El agua bendita es, al menos en Rusia, agua bendita sometida a derecho divino y no humano. En pocas palabras, es obvio que la seguridad de los viajeros depende en primer lugar de los popes ortodoxos y, en segundo, de la buena fe del personal de seguridad. Tenía razón don Antonio Machado cuando decía que el cristianismo auténtico pervivía en Rusia. Ni casi un siglo de comunismo pudo erradicar lo que Marx denominaba el opio del pueblo. Lo que hace pensar que en el supuestamente secularizado siglo XXI la religión sigue pintando mucho. ¿Por qué? Obvio, porque es la manera más eficaz de garantizar el lazo social después de la familia a la que consagra y legitima.

No es nada nuevo, ya Durkheim señalaba el papel fundamental de la religión para la sociedad. Los objetos religiosos están dotados de un aura numinosa que obliga a que sean o bien adorados o bien profanados, es decir negados y por ello, previamente reconocidos. Al sistema de creencias, ya sea secular o genuina, se le atribuye virtus dormitiva, y sí, la tiene, apacigua los bárbaros espíritus como los de rusos y españoles, genera buena y mala conciencia, justifica lo injustificable, en fin, y como el agua bendita, todo lo puede. Aunque, como toda droga, puede dar lugar a lo que los galenos y apotecarios denominan «efecto rebote», que con tanta frecuencia vemos en el mundo islámico después de apreciarlo en la propia historia europea.
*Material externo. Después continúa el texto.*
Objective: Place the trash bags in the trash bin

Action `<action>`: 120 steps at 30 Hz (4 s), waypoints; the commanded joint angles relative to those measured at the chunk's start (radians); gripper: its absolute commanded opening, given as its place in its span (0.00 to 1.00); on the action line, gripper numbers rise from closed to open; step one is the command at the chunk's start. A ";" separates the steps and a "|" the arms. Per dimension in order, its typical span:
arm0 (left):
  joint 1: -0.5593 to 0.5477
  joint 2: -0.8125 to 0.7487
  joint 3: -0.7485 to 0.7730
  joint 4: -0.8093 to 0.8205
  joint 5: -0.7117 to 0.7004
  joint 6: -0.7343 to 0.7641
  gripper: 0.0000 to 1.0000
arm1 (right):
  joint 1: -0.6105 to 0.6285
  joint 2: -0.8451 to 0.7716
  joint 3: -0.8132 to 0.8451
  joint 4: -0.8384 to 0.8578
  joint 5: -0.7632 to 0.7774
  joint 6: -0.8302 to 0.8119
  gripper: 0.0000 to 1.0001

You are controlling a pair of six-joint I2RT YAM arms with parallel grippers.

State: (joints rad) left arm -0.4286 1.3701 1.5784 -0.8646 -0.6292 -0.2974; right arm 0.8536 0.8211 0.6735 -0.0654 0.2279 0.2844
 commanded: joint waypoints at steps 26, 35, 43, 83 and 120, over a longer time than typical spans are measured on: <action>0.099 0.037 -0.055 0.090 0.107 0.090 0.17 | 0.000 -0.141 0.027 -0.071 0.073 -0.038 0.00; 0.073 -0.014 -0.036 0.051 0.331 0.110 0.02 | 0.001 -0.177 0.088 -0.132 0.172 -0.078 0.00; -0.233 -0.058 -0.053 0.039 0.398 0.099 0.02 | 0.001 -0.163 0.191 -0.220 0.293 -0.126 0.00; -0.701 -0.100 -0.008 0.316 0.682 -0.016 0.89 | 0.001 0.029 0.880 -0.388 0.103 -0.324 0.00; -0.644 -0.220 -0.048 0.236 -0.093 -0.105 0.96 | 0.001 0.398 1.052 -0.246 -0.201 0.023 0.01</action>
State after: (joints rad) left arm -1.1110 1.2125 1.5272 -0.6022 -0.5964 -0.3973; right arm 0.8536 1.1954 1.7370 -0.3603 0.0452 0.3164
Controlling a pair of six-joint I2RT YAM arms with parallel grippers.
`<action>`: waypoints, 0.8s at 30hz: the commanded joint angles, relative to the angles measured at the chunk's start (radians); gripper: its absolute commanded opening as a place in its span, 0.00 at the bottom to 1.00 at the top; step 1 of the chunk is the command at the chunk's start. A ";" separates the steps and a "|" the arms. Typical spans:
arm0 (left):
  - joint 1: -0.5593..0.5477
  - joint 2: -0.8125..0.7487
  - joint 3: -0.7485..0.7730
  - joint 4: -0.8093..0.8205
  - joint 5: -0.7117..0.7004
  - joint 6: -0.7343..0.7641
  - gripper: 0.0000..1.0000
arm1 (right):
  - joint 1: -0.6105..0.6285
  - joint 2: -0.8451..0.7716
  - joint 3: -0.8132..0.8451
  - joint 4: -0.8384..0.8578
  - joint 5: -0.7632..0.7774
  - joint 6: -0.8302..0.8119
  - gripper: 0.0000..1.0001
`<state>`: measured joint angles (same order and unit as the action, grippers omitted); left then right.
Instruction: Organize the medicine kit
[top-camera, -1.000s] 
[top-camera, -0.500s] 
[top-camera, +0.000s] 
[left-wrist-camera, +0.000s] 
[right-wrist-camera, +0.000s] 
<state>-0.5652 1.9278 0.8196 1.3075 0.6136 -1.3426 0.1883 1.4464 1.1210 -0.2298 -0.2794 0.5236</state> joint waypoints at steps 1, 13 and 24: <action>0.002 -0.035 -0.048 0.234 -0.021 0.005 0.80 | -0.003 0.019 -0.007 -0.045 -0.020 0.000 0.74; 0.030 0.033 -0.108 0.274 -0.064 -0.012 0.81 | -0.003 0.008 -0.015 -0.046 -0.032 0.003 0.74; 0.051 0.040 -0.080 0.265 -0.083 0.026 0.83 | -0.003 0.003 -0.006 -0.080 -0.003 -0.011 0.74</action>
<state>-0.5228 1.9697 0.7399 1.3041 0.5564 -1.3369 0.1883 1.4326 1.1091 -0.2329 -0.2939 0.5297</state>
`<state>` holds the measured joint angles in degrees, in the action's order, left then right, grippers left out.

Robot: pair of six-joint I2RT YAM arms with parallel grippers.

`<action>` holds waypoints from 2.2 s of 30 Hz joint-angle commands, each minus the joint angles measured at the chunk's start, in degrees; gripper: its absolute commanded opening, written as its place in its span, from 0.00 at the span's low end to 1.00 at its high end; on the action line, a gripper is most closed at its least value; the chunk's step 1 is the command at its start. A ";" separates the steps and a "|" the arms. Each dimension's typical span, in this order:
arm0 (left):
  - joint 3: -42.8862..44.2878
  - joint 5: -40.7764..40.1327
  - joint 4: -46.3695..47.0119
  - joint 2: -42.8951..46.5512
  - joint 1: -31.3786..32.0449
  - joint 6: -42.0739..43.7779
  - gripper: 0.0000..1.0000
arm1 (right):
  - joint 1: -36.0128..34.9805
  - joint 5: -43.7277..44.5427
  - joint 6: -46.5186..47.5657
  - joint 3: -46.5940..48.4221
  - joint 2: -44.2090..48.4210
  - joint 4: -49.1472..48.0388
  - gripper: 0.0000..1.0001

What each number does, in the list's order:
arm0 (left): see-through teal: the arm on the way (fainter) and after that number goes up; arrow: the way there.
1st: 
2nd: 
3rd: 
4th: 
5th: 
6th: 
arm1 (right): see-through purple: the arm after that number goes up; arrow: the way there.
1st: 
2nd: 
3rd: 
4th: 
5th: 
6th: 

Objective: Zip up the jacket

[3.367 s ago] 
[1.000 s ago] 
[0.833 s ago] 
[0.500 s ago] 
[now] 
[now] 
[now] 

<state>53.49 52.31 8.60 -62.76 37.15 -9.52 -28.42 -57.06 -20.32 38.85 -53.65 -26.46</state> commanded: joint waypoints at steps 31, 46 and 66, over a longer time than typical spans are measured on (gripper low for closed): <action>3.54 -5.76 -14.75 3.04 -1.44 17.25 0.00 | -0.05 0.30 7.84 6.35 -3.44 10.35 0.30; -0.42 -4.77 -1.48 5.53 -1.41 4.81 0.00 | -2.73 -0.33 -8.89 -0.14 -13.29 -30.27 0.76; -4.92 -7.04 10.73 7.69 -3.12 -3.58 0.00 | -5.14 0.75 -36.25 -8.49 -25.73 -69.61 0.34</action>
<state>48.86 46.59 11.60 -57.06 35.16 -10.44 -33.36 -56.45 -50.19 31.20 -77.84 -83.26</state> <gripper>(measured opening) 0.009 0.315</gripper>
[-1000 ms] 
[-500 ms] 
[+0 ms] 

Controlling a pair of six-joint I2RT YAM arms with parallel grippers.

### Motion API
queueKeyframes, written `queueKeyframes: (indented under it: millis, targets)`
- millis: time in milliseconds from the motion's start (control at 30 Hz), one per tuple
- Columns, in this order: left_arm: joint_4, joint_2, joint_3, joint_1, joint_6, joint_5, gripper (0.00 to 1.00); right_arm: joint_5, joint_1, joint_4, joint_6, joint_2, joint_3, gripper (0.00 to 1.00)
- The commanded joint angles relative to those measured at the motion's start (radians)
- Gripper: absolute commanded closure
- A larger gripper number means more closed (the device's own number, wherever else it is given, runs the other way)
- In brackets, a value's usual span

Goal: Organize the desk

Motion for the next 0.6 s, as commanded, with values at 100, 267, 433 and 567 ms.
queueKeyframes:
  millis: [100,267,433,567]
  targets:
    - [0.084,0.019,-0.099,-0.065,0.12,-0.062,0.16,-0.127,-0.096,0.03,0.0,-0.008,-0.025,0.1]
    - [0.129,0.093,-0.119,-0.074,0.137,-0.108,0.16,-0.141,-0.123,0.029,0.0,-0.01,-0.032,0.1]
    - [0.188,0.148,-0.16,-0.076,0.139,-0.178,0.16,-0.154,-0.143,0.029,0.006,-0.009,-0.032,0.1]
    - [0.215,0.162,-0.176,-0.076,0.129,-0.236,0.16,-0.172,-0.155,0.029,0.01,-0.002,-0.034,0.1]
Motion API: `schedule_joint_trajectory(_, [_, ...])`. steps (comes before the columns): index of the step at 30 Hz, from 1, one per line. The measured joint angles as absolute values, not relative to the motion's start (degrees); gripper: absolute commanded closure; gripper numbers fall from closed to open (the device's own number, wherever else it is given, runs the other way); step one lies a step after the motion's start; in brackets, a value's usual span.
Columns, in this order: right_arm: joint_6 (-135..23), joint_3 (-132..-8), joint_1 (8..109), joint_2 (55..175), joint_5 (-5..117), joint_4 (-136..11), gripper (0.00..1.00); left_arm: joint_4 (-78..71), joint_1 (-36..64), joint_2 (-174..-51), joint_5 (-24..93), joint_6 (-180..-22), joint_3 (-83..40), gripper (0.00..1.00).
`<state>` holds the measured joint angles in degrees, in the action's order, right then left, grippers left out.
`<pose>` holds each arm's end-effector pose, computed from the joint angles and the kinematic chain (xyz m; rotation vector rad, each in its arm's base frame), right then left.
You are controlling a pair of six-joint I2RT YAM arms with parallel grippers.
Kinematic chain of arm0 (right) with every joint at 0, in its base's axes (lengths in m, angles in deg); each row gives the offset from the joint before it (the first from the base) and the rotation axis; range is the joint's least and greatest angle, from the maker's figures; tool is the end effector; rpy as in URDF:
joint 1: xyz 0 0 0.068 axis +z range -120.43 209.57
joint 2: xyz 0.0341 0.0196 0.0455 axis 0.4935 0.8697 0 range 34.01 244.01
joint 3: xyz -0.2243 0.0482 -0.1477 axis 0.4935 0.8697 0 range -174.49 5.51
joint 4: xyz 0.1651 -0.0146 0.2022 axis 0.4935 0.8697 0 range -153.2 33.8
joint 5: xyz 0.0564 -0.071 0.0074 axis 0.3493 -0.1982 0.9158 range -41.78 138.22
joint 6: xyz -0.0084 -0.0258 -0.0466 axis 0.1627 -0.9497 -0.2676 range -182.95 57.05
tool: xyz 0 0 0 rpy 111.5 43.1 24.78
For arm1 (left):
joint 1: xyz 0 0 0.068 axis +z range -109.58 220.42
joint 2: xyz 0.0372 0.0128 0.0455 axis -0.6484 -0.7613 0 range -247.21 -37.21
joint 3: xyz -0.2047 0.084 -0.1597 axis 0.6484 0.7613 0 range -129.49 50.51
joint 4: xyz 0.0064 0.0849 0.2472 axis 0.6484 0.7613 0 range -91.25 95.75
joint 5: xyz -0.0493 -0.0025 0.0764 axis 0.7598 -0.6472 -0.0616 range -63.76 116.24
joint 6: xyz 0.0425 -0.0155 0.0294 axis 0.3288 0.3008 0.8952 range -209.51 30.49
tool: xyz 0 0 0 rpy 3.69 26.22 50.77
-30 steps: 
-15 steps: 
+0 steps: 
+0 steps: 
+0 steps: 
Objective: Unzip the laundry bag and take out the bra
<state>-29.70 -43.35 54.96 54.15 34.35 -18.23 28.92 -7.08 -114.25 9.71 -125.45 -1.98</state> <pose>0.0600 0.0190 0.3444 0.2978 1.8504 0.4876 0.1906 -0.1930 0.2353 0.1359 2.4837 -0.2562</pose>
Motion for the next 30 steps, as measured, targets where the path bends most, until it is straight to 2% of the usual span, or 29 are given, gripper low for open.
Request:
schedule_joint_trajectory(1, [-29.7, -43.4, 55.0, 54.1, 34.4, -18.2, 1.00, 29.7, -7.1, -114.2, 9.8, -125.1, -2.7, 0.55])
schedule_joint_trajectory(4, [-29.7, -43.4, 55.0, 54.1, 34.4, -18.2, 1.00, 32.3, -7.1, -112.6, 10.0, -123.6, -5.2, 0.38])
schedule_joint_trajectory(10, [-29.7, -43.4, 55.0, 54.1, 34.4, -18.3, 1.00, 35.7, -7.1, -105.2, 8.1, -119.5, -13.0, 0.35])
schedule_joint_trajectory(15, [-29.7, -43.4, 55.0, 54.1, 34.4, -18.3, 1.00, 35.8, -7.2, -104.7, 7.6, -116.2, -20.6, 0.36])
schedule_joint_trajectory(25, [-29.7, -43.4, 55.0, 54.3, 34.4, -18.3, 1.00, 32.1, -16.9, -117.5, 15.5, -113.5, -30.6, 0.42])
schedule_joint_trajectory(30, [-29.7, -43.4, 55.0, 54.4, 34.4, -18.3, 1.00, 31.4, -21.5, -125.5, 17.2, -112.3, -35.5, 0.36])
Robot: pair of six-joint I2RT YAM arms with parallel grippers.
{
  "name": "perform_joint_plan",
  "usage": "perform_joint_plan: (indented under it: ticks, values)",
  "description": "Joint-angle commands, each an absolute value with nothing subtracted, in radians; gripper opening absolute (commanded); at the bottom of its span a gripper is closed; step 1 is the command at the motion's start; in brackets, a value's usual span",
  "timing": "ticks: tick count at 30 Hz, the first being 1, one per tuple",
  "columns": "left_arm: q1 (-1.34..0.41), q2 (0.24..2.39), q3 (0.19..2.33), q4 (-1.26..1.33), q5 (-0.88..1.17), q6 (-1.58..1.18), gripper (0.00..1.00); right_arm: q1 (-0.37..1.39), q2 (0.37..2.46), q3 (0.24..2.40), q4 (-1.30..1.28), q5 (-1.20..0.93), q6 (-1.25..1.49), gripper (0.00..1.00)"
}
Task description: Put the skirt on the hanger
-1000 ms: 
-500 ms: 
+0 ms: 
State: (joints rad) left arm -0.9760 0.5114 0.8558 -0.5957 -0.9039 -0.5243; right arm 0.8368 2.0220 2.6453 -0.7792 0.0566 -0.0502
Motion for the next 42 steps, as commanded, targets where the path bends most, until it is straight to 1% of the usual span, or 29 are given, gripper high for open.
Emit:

El fanatismo es el síntoma de intoxicación religiosa por excelencia; la frivolidad, el positivismo y el nihilismo, su síndrome de abstinencia. Todo es cuestión de dosis.

Esperemos que el agua bendita sea más eficaz que la ya denostada homeopatía. ¿Será que el hombre no es sino homo religiosus que experimenta constantemente, y de un modo u otro, la religación? La amistad bien merece correr este tipo de aventuras para después poder seguir filosofando. Mientras, mi buen amigo tendrá un souvenir curioso traído, no sin pocas vicisitudes, de la gran madre Rusia.